▶ DATASET EXTRACT
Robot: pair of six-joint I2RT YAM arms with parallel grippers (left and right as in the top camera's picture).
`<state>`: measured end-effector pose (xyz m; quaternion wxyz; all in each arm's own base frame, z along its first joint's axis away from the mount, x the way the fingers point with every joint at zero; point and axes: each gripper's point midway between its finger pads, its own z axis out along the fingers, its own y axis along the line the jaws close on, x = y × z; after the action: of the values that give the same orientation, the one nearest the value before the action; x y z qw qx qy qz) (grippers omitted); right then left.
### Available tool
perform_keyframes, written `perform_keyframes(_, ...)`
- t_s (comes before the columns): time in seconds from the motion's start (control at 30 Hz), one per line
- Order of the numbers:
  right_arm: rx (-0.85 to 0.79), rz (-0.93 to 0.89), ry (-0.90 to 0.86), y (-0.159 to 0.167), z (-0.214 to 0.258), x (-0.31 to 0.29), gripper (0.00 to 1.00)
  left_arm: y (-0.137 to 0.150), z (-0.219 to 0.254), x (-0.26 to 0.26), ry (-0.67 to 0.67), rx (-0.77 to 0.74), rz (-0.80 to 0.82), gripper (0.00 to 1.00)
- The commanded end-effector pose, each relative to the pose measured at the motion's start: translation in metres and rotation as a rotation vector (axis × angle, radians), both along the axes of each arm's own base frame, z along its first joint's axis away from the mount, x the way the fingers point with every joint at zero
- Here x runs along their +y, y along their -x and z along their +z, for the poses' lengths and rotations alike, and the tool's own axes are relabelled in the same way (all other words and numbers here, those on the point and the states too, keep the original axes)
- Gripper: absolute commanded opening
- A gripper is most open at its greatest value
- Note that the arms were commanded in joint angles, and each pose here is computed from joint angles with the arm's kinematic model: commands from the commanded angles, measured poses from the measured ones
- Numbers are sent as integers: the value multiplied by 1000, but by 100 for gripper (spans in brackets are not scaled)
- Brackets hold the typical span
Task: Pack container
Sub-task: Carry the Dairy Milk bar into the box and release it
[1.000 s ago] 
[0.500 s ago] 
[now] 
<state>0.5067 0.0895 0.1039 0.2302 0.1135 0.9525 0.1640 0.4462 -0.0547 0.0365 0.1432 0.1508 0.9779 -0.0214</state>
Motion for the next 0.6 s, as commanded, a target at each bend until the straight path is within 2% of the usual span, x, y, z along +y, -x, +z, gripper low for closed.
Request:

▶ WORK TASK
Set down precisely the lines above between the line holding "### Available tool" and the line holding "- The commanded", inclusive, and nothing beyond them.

▶ RESULT FOR THIS EXERCISE
### Available tool
perform_keyframes, written `perform_keyframes(_, ...)`
- t_s (comes before the columns): time in seconds from the motion's start (control at 30 Hz), one per line
- Order of the numbers:
  right_arm: rx (-0.85 to 0.79), rz (-0.93 to 0.89), ry (-0.90 to 0.86), y (-0.159 to 0.167), z (-0.214 to 0.258), x (-0.31 to 0.29), gripper (0.00 to 1.00)
  left_arm: y (-0.137 to 0.150), z (-0.219 to 0.254), x (-0.26 to 0.26), ry (-0.67 to 0.67), rx (-0.77 to 0.74), rz (-0.80 to 0.82), gripper (0.00 to 1.00)
- The commanded end-effector pose, each relative to the pose measured at the motion's start: translation in metres and rotation as a rotation vector (axis × angle, radians), both along the axes of each arm's own base frame, z along its first joint's axis away from the mount, x the way the fingers point with every joint at zero

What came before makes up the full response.